Fajarnews.co – Setiap tahun pada 17 Agustus, bendera dikibarkan, lagu kebangsaan dikumandangkan, dan upacara berlangsung khidmat di berbagai pelosok negeri. Namun, di balik seremoni ini, muncul pertanyaan mendasar: sudahkah Indonesia benar-benar merdeka? Upacara yang berlangsung megah terkadang menyisakan kekosongan makna.
Proklamasi kemerdekaan pada 1945 adalah titik balik penting, namun tidak serta-merta menjadikan Indonesia sepenuhnya bebas. Belanda bahkan sempat kembali menjajah sebelum pengakuan internasional datang empat tahun kemudian. Filosof Prancis, Sartre, menyebut kemerdekaan sebagai “pembebasan kolektif”, namun Indonesia belum menuntaskan misi itu.
Ekonomi Indonesia hingga kini masih terikat pada cengkeraman asing. Sumber daya seperti emas, nikel, dan gas banyak dikuasai perusahaan luar negeri. “Kita mengekspor bahan mentah dan membeli produk jadi dengan harga berlipat,” tulis laporan tersebut, menggarisbawahi ketimpangan yang terjadi.

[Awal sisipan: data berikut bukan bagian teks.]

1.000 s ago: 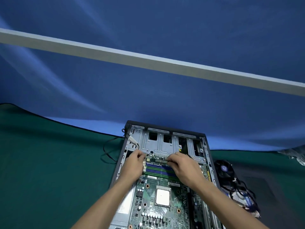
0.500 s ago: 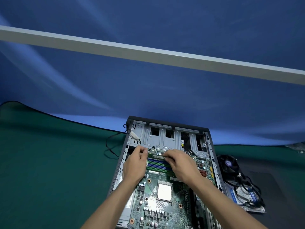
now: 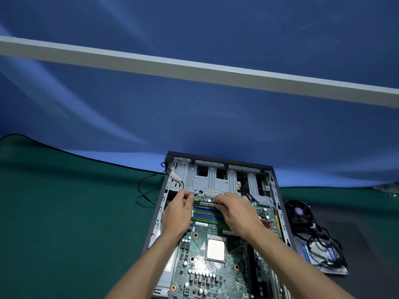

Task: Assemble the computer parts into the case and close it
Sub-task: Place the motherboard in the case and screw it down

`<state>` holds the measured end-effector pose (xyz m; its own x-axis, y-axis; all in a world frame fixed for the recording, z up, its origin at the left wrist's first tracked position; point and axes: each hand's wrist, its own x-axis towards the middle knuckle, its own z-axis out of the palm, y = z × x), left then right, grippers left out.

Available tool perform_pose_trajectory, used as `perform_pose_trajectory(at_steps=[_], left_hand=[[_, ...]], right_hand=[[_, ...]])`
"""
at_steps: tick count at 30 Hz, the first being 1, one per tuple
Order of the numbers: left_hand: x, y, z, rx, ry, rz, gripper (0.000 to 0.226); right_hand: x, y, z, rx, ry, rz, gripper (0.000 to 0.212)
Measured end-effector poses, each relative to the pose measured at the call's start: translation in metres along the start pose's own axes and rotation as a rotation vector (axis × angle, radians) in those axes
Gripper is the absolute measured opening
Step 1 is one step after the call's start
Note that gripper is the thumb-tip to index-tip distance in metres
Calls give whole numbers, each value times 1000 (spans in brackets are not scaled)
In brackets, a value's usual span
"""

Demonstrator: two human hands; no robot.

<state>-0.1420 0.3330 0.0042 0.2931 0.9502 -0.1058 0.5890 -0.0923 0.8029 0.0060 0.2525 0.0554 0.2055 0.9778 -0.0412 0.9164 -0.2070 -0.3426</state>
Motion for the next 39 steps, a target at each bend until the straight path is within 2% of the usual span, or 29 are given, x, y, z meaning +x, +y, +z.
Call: perform_pose_trajectory(at_steps=[14, 31, 39], left_hand=[[-1, 2, -2, 8, 3, -4, 16], [-1, 1, -1, -8, -9, 9, 19], [-1, 1, 1, 59, -17, 27, 18]], right_hand=[[-5, -2, 0, 94, -7, 60, 25], [-5, -3, 4, -3, 42, 4, 28], [-6, -6, 8, -95, 57, -33, 29]])
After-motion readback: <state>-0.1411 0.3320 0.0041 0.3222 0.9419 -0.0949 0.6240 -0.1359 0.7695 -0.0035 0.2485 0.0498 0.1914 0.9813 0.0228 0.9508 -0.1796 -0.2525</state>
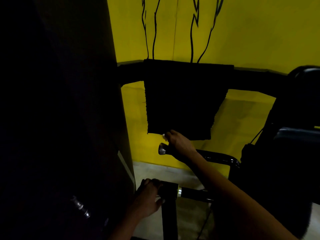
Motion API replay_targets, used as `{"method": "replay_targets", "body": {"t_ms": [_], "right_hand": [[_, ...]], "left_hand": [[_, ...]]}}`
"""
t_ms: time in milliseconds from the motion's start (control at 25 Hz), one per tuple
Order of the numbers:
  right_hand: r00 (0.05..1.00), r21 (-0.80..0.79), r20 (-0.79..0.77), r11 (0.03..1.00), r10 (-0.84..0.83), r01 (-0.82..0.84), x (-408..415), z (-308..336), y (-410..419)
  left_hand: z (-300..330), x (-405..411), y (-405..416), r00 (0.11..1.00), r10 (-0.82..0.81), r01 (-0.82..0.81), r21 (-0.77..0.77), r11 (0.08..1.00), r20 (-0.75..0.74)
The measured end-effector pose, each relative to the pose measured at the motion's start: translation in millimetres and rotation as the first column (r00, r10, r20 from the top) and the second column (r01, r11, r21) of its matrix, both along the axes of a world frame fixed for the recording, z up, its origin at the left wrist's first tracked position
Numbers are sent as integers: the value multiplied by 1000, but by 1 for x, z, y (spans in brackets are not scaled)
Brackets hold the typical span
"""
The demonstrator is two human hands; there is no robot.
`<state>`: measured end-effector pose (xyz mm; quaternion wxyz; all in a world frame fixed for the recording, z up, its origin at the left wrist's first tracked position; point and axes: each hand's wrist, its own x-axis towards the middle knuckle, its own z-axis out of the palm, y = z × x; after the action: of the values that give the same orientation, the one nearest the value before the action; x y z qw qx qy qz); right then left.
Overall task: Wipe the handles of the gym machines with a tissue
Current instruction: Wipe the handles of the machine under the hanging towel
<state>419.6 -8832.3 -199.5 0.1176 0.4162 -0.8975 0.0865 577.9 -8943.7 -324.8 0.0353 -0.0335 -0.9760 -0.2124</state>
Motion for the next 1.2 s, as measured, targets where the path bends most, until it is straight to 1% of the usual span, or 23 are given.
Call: {"method": "replay_targets", "body": {"t_ms": [40, 80, 120, 160, 240, 280, 320, 400, 440, 520, 600, 680, 760, 880, 1000, 1080, 1160, 1200], "right_hand": [[999, -64, 34, 998, 6, -3, -4, 1, 13], [995, -162, 101, 986, -6, 22, -8, 2, 27], [972, -275, 233, 956, -40, 106, -11, 6, 42], [917, -359, 392, 907, -68, 220, -9, 12, 55], [877, -415, 477, 862, -66, 290, -7, 25, 80], [889, -469, 457, 840, -33, 272, -7, 33, 90], [893, -482, 449, 834, -29, 269, 0, 46, 100], [917, -443, 393, 860, -67, 253, 12, 71, 120], [929, -450, 366, 864, -52, 226, 18, 84, 131], [957, -478, 275, 850, -94, 221, 27, 100, 151], [951, -459, 266, 847, -156, 267, 37, 115, 173], [933, -395, 258, 855, -249, 337, 51, 133, 192], [903, -371, 251, 827, -348, 422, 63, 149, 215], [844, -422, 224, 732, -487, 535, 79, 173, 255], [738, -441, 209, 611, -642, 657, 99, 189, 301], [671, -450, 215, 537, -710, 713, 117, 193, 331], [597, -477, 211, 452, -774, 754, 146, 192, 360], [548, -492, 217, 394, -808, 776, 165, 190, 373]], "left_hand": [[17, -7, 0, 999, 35, -37, 61, 997, 25], [32, -14, 1, 998, 56, -60, 120, 991, 40], [49, -22, 3, 996, 74, -80, 170, 982, 41], [67, -28, 5, 995, 94, -95, 220, 971, 14], [104, -37, 11, 993, 114, -98, 295, 951, -40], [123, -41, 16, 993, 103, -80, 306, 949, -59], [141, -44, 21, 993, 91, -62, 314, 947, -77], [173, -50, 29, 990, 72, -30, 320, 947, -121], [188, -51, 35, 988, 62, -11, 326, 945, -144], [210, -52, 49, 982, 42, 24, 345, 938, -182], [229, -53, 65, 979, 12, 62, 347, 936, -206], [244, -60, 85, 975, -1, 80, 344, 936, -224], [260, -69, 109, 972, -26, 103, 324, 941, -232], [286, -87, 154, 961, -149, 219, 308, 926, -234], [307, -99, 200, 930, -302, 355, 298, 886, -210], [312, -102, 229, 884, -409, 461, 284, 841, -224], [313, -95, 263, 820, -522, 571, 280, 772, -235], [313, -88, 282, 784, -574, 620, 277, 734, -235]]}}
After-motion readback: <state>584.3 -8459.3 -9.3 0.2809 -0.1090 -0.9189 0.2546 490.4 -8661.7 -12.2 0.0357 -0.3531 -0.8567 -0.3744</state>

Di sisi lain, budaya lokal pun mengalami tekanan hebat. Media sosial dan platform digital lebih menonjolkan budaya global ketimbang warisan sendiri. “Anak-anak hafal K-pop tetapi tidak mengenal lagu daerah,” kata narasi dalam berita tersebut, menunjukkan realitas yang memprihatinkan.
Kondisi serupa terjadi dalam dunia keilmuan. Sebagian besar riset penting masih bergantung pada dana dan metode Barat. Ilmu pengetahuan yang kita adopsi, menurut laporan, didasarkan pada paradigma materialistik yang kurang mencerminkan nilai-nilai lokal bangsa.
Politik nasional juga belum sepenuhnya merdeka. Kesenjangan ekonomi yang mencolok menjadi bukti. “Data Oxfam 2022 mencatat 70 persen kekayaan dikuasai sekelompok orang,” tertulis dalam laporan, menggambarkan ketimpangan yang kian menganga.
Lebih lanjut, dominasi budaya asing perlahan mengikis rasa memiliki terhadap identitas sendiri. Gaya hidup, makanan, hingga perayaan perlahan mengikuti tren luar. Hal ini mengkhawatirkan, karena “lama-lama bisa lebih mengenal identitas orang lain daripada identitas sendiri”.
Kemerdekaan sejati, sebagaimana disimpulkan dalam laporan itu, adalah kemampuan mengelola sumber daya, budaya, dan ilmu pengetahuan secara mandiri. Proklamasi hanyalah awal, bukan akhir dari perjuangan. “Merdeka bukan sekadar kenangan sejarah, tetapi realitas yang hidup,” pesan penting yang perlu direnungkan setiap tahun.